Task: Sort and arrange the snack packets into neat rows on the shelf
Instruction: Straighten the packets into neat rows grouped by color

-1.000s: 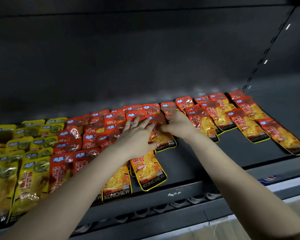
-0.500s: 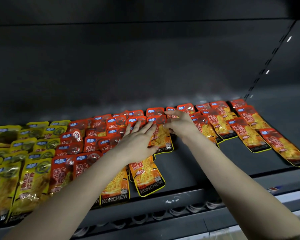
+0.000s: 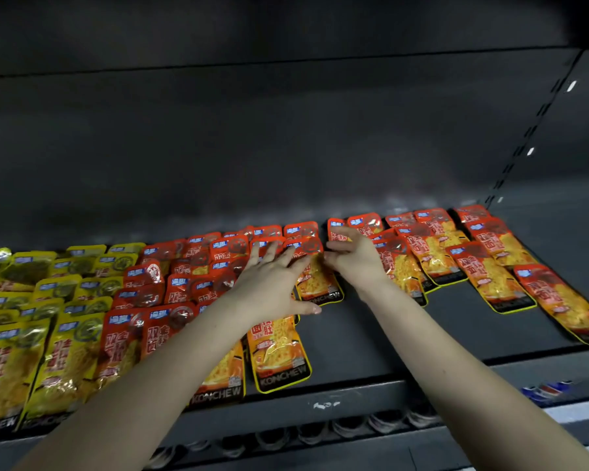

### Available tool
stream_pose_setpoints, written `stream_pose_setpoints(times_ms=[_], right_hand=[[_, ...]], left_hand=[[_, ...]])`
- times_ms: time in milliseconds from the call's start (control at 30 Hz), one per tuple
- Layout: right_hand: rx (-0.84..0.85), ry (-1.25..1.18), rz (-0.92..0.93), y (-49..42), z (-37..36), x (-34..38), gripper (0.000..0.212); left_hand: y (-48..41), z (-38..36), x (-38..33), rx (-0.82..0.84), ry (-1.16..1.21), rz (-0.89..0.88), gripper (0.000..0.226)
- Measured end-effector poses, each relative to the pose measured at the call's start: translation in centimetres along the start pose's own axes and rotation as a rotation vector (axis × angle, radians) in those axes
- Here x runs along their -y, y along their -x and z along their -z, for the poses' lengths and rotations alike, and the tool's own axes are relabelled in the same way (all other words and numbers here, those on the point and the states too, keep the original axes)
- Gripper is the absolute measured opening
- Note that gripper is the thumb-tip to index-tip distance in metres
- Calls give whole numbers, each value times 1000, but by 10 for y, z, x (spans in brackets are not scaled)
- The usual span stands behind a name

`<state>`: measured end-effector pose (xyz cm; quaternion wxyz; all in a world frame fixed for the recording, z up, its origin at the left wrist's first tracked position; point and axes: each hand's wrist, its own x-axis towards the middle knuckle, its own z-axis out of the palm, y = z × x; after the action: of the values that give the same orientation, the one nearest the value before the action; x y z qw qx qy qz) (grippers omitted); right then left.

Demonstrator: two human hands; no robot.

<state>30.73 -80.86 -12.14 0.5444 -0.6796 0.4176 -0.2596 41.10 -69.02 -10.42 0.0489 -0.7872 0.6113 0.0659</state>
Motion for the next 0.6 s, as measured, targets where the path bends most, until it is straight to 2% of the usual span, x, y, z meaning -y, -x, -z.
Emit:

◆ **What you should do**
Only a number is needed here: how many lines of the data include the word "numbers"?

◆ **Task result**
2